Exploring the tolerogenic function of medullary thymic epithelial cells using tissue-specific knockdown in transgenic mice

使用转基因小鼠中的组织特异性敲低探索髓质胸腺上皮细胞的耐受性功能

• 批准号: 153724361
• 负责人: Professor Dr. Ludger Klein
• 金额: --
• 依托单位: Forschungsbereich Immunologie
• 依托单位国家: 德国
• 项目类别: Research Grants
• 财政年份: 2009
• 资助国家: 德国
• 起止时间: 2008-12-31 至 2017-12-31
• 项目状态: 已结题
• 来源: https://gepris.dfg.de/gepris/projekt/153724361?language=en
• 关键词: Exploring; tolerogenic; function; medullary; thymic

Tolerance to “self” is a fundamental property of the T cell repertoire. Elimination or functional reprogramming of autoreactive T cells upon intrathymic self-antigen encounter, so-called “central tolerance”, is essential to prevent autoimmunity. Based upon the discovery that numerous “tissue restricted antigens” (TRAs) are expressed within the thymus, it is now generally accepted that central tolerance covers a much wider spectrum of self-antigens than previously anticipated. Ectopic TRA-expression is a unique property of medullary thymic epithelial cells (mTECs), and its lack results in spontaneous autoimmunity, emphasizing the essential role of mTECs as “antigen producers”. Importantly, mTEC-derived self-antigens may be taken up by thymic dendritic cells for presentation to developing T cells.
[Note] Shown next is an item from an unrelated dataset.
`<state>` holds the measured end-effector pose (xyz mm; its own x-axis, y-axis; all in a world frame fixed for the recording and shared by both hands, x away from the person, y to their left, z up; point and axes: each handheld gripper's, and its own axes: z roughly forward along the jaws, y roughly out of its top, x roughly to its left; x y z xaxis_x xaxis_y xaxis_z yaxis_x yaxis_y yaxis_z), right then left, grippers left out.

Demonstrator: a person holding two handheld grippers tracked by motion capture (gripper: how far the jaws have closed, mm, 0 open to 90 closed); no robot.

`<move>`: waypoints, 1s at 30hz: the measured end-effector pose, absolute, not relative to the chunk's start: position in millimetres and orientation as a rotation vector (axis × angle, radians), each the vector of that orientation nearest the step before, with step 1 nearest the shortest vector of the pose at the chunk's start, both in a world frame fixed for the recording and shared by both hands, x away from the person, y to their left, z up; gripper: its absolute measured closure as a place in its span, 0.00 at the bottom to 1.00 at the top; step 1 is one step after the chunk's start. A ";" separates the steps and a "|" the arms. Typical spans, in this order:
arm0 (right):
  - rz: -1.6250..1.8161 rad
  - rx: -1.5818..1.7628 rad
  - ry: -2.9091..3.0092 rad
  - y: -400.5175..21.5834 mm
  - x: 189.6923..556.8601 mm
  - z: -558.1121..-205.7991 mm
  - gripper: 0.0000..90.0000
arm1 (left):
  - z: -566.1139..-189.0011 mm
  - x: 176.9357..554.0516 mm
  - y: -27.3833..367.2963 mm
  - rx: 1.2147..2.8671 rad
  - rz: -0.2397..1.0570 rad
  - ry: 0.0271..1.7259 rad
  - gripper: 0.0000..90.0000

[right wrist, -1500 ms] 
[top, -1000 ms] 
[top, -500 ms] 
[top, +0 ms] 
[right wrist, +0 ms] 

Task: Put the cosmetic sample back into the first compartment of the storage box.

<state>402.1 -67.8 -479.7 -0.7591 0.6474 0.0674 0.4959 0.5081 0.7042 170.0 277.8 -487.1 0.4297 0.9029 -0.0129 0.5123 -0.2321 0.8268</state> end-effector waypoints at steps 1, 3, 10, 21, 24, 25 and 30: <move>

Therefore, it remains unclear whether mTECs, besides antigen production, in addition fulfill a nonredundant role as tolerogenic antigen presenting cells, and if so, whether recognition of antigen on mTEC favors deletional or non-deletional modes of tolerance. To address this issue in the context of CD4 T cell tolerance, one would have to interfere with the capacity of mTEC to present antigens on MHC II while leaving TRA expression intact. The generation and analysis of mouse models to achieve this goal is subject of the present proposal.

对“自身”的耐受性是T细胞库的基本性质。在胸腺内自身抗原遭遇时自身反应性T细胞的消除或功能性重编程，所谓的“中枢耐受”，对于预防自身免疫是必不可少的。基于发现许多“组织限制性抗原”（TRAs）在胸腺内表达，现在普遍认为中枢耐受涵盖了比以前预期的更广泛的自身抗原谱。异位TRA表达是胸腺髓质上皮细胞（mTECs）的独特性质，其缺乏导致自发性自身免疫，强调mTECs作为“抗原生产者”的重要作用。重要的是，mTEC衍生的自身抗原可以被胸腺树突细胞摄取以呈递给发育中的T细胞。因此，目前尚不清楚mTEC是否除了抗原产生之外，还履行作为致耐受性抗原呈递细胞的非冗余作用，如果是这样，mTEC上的抗原识别是否有利于缺失或非缺失的耐受模式。为了在CD4 T细胞耐受的背景下解决这个问题，必须干扰mTEC在MHC II上呈递抗原的能力，同时保持TRA表达完整。小鼠模型的生成和分析，以实现这一目标是本提案的主题。